Gloria Steinem, who spoke at UB in 2008, says "Road Map for Revolutionaries answers all the questions you were afraid to ask, plus some you never thought of. It's portable, requires no batteries or electricity, and was created by three smart women."
Road Map for Revolutionaries serves as a repository for information on effective tactics and strategies for daily activism at all levels, "aimed at people who want to act but don't know what to do next." Checklists, case studies, interviews and more provide a basis for understanding how individuals can affect change throughout society, when deep divisions exist between all kinds of people, and civic commonalties like voting can be used to actually further our differences.
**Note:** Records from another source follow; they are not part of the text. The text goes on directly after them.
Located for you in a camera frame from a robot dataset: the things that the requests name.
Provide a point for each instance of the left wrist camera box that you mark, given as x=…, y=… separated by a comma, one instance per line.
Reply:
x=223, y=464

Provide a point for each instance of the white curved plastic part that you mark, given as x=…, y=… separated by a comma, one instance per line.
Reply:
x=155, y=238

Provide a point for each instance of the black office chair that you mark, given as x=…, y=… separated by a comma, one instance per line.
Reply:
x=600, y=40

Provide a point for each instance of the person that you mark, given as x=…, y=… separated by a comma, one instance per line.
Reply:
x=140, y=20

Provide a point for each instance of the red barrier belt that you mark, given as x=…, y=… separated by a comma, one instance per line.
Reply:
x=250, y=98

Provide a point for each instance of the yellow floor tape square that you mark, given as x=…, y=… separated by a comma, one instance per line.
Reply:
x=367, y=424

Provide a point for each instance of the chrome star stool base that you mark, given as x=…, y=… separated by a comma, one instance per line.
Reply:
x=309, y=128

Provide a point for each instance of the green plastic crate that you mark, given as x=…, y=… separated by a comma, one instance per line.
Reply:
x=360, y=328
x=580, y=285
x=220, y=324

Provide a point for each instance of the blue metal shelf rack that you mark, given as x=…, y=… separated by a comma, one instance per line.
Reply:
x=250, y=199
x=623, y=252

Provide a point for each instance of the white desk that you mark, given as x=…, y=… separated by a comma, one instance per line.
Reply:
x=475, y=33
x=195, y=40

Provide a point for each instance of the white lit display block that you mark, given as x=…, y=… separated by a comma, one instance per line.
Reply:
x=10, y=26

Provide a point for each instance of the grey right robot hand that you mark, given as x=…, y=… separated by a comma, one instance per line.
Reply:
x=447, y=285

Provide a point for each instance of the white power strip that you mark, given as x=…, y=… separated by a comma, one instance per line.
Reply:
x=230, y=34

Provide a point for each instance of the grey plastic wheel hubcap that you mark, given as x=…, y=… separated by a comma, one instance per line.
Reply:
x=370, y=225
Stephanie Gibson, professor in the Klein Family School of Communications Design and the moderator for the Oct. 9 event, said she invited Road Map's authors to campus to encourage a discussion about the "full-time job" of being a citizen in a participatory democracy.
"The most important thing to do in the current political climate environment is vote. Vote like your life depends on it," Prof. Gibson said. "But voting isn't the only action we can take. There are so many more ways to be an effective voice."
Those who wish to attend this event are asked to fill out an online R.S.V.P. , for the purpose of providing updates about the talk. Copies of the book will be available for sale and authors' signing.
The University of Baltimore is a member of the University System of Maryland and comprises the College of Public Affairs, the Merrick School of Business, the UB School of Law and the Yale Gordon College of Arts and Sciences.